È quello che prevede il Piano nazionale di ripresa e resilienza.
«Non è così perché in quel Piano il limite più evidente è la mancanza di un collegamento tra investimenti e un’idea di nuova politica industriale e di sviluppo. Quegli investimenti devono servire a cambiare la nostra specializzazione produttiva. L’Italia deve puntare a costruire nuove filiere produttive capaci di stare dentro le transizioni digitali e ambientali e lo deve fare coinvolgendo il mondo del lavoro. C`è bisogno di una nuova democrazia economica, dobbiamo lasciarci alle spalle questi anni nei quali il lavoro è stato relegato a un ruolo di subalternità».

Oggi (09.08) incontrerete il ministro del Lavoro Orlando sulla riforma degli ammortizzatori sociali. Cosa chiedete al governo?
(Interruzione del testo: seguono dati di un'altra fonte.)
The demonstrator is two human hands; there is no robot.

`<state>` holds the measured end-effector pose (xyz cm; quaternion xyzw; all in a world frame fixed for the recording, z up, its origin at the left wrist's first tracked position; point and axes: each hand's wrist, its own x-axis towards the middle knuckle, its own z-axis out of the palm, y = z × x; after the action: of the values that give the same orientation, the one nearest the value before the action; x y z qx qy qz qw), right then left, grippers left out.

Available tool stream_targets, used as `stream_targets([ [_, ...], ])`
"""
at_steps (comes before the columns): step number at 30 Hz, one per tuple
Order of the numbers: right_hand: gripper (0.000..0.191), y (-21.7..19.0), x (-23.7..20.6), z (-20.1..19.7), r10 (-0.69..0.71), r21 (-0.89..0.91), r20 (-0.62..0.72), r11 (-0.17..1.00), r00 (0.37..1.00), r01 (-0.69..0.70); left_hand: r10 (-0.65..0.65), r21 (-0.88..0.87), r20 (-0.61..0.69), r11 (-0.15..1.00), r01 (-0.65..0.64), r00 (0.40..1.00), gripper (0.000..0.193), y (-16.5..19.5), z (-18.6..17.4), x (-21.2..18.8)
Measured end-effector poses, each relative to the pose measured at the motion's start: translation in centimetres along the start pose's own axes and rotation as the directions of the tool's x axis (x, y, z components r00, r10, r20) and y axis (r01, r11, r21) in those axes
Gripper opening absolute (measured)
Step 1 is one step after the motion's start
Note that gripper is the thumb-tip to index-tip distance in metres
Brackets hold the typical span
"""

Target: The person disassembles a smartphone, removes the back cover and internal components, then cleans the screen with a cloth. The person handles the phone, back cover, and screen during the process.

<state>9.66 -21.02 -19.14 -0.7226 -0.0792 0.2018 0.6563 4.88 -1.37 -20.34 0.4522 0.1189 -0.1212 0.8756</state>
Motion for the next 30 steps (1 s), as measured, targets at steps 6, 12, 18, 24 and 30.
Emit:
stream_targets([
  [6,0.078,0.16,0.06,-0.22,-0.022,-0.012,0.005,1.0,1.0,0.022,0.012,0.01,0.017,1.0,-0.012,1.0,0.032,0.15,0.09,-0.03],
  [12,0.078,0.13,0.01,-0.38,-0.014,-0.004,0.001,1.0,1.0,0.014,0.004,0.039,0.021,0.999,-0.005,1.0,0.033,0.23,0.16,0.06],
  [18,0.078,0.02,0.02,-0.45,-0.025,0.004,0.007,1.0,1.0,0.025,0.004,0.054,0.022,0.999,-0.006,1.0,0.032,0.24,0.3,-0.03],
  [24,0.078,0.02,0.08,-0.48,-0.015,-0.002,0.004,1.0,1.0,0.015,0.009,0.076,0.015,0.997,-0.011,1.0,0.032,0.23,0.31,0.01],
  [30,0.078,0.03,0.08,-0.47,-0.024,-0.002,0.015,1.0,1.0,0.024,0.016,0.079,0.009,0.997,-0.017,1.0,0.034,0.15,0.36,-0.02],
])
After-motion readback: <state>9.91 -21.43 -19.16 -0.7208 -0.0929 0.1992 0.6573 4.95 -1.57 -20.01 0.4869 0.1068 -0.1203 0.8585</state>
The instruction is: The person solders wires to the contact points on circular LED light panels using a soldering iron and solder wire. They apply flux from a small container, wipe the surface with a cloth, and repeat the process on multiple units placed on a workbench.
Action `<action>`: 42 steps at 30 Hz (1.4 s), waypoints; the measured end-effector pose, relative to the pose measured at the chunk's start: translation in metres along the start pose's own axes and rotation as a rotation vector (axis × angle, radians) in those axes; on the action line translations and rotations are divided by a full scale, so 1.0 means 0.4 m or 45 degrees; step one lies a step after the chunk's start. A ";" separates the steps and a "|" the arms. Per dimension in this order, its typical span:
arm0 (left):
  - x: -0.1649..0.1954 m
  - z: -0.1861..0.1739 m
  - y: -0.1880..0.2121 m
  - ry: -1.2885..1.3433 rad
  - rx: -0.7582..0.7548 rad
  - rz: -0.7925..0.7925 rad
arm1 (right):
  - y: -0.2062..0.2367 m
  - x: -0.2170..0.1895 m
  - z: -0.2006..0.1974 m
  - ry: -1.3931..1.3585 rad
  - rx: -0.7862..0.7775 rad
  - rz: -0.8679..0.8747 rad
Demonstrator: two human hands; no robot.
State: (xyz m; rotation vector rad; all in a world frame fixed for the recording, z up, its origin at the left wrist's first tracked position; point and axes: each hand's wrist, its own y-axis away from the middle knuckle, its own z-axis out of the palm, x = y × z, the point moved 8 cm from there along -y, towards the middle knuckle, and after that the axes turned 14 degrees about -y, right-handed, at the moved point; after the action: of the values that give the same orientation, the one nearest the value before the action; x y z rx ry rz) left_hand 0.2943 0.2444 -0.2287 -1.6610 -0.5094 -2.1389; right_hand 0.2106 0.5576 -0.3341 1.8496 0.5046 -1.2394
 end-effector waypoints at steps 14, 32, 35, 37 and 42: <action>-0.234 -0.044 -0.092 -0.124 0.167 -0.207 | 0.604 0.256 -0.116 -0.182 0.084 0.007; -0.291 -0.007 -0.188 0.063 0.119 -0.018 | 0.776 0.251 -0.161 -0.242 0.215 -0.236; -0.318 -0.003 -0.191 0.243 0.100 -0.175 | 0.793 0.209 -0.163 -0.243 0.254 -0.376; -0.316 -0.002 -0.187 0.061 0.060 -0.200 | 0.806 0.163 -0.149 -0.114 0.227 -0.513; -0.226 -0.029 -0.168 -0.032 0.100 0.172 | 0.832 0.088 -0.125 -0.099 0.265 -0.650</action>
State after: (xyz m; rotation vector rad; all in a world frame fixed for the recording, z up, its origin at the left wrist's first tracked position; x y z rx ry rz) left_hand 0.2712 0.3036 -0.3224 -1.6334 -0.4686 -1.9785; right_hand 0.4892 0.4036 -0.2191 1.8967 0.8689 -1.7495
«Che la riforma vada nella direzione di un sistema universalistico di ammortizzatori sociali. Vuol dire che tutti i settori, indipendentemente dalle dimensioni delle imprese, devono contribuire al finanziamento degli ammortizzatori sociali. In altri termini ciò vuol dire che gli attuali istituti, dai contratti di solidarietà alla cassa integrazione ordinaria, a quella straordinaria, alla Naspi devono essere a disposizione di tutti coloro che lavorano. Un sistema di questo tipo dovrà essere la base per accompagnare nei prossimi nei cinque, dieci anni la riconversione ambientale e produttiva. Ma chiediamo anche una legislazione che impedisca i comportamenti da Far West assunti negli ultimi tempi da multinazionali che hanno preso e soldi e poi se ne sono andate. Non deve essere più possibile che si possa licenziare dalla sera alla mattina perché le imprese decidono di chiudere le fabbriche per andare a produrre dove è più conveniente».

Fa parte delle regole del mercato e della libertà di iniziativa economica.
«No. Occorre mettere vincoli sociali ad un mercato divenuto selvaggio. Credo sia arrivato il momento di parlare seriamente di responsabilità sociale delle imprese, proprio come stabilisce anche la nostra Costituzione».